Input material =
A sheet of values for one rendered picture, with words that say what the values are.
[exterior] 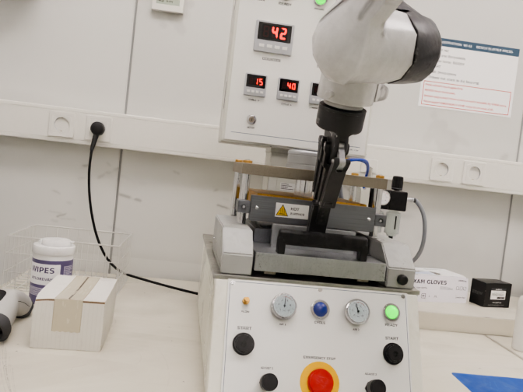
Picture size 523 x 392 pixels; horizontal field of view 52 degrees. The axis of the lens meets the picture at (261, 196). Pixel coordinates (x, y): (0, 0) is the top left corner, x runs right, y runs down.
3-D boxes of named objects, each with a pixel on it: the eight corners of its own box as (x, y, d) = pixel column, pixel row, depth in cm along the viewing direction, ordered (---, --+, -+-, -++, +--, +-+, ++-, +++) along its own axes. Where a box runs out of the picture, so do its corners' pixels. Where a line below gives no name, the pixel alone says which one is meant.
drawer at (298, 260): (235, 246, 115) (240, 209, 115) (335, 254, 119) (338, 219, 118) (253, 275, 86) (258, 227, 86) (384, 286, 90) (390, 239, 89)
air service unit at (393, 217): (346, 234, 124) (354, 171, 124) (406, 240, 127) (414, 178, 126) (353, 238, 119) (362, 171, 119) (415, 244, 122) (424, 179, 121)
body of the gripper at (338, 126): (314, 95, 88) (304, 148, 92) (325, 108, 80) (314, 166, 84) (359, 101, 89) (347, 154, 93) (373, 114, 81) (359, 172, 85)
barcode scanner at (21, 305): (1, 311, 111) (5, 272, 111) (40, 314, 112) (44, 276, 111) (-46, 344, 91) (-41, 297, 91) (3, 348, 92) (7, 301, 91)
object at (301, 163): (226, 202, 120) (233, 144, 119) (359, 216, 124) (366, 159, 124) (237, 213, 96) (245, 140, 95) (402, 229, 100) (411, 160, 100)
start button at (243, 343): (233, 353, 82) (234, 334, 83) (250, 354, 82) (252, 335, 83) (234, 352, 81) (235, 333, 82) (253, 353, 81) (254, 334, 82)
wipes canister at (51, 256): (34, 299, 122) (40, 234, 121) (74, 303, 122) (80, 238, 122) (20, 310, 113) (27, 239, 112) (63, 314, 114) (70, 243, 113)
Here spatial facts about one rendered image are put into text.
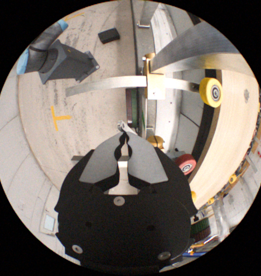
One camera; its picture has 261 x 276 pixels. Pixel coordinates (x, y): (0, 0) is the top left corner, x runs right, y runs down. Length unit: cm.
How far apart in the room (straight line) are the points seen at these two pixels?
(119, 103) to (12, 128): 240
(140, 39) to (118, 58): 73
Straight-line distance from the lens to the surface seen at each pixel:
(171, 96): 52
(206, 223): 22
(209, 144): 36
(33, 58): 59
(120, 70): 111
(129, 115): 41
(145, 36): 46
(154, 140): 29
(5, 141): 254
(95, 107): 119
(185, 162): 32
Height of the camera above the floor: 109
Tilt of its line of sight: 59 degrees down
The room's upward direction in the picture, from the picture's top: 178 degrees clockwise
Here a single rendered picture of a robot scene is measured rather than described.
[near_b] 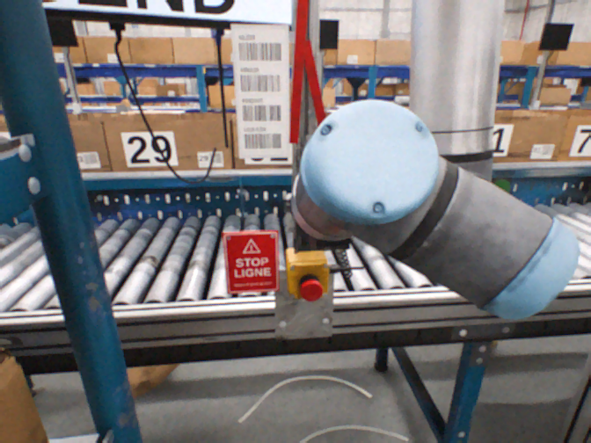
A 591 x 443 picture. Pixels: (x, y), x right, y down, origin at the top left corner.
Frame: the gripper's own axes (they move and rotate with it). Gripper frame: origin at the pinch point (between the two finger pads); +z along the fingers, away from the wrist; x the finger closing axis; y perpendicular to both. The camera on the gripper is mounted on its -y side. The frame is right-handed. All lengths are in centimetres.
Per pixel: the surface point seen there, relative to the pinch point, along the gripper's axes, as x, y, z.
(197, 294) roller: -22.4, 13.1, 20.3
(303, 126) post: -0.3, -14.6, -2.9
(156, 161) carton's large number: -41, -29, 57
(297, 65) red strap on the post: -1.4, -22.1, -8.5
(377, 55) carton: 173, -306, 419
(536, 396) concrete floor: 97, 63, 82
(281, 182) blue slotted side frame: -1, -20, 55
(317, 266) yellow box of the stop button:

Your instructions = The lines above, starting at the one with "Frame: the gripper's" and ending at the one with "(197, 294) roller: -22.4, 13.1, 20.3", are the only ones to return, exactly as written.

Reply to the task =
Frame: the gripper's own axes (they move and rotate with it). Gripper frame: origin at the pinch point (between the two finger pads); +z along the fingers, away from the wrist; x the finger closing axis; y perpendicular to both. The camera on the gripper is mounted on its -y side. The frame is right-handed. All lengths are in centimetres.
Per pixel: the surface point seen there, relative to the pinch point, along the gripper's axes, as x, y, z.
(197, 294) roller: -22.4, 13.1, 20.3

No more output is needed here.